[SUPPLIED INFORMATION]
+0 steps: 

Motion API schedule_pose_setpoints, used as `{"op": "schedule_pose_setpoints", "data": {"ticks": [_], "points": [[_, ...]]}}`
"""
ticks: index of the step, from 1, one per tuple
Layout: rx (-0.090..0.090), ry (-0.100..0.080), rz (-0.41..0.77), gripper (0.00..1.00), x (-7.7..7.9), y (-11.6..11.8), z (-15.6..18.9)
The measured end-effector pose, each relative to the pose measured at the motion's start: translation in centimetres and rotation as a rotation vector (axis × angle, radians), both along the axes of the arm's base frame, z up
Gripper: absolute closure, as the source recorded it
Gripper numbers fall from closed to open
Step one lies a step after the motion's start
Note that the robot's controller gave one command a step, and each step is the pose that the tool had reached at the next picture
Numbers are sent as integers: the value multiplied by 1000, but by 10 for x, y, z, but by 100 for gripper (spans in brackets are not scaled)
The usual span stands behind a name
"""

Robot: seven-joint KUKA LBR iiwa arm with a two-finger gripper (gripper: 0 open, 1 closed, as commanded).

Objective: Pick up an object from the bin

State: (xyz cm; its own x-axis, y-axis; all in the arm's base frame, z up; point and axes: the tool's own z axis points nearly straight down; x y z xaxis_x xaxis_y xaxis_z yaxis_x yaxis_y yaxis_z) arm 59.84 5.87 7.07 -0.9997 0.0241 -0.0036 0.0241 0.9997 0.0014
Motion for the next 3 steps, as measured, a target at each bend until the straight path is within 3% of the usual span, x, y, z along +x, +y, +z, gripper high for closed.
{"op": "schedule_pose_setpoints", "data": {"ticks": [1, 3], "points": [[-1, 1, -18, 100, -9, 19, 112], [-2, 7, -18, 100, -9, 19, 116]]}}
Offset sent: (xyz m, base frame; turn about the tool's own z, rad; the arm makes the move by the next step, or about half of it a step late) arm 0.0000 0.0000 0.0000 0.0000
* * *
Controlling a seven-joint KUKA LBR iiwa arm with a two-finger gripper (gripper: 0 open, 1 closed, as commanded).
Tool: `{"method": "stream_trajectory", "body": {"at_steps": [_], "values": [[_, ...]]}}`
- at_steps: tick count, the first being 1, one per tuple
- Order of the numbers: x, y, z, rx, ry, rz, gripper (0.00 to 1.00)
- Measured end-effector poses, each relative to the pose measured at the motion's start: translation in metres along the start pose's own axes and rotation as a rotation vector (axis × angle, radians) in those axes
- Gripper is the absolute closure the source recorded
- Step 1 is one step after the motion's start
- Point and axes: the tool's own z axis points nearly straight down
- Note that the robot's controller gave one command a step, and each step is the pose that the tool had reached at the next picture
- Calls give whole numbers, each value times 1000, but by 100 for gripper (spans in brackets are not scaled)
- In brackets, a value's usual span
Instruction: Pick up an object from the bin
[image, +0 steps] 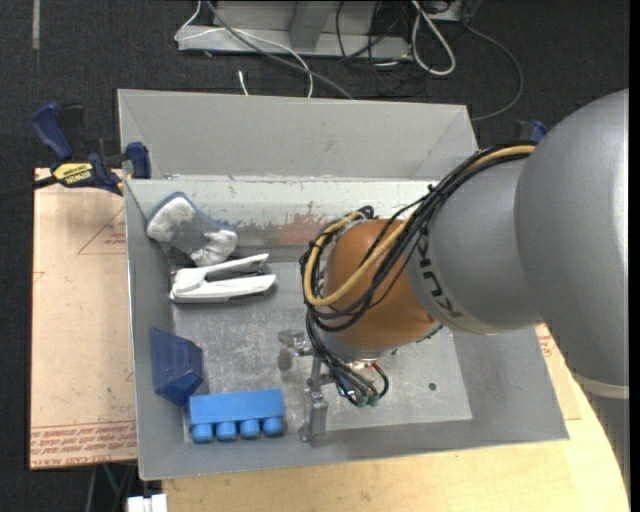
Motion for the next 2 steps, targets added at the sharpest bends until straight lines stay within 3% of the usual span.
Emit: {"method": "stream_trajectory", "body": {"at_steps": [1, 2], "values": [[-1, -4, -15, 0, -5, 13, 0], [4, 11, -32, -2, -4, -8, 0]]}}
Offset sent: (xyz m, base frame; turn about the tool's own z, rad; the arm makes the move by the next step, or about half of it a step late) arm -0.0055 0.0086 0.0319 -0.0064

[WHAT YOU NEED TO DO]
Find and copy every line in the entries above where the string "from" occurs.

[EXERCISE ANSWER]
ticks: index of the step, from 1, one per tuple
Gripper numbers fall from closed to open
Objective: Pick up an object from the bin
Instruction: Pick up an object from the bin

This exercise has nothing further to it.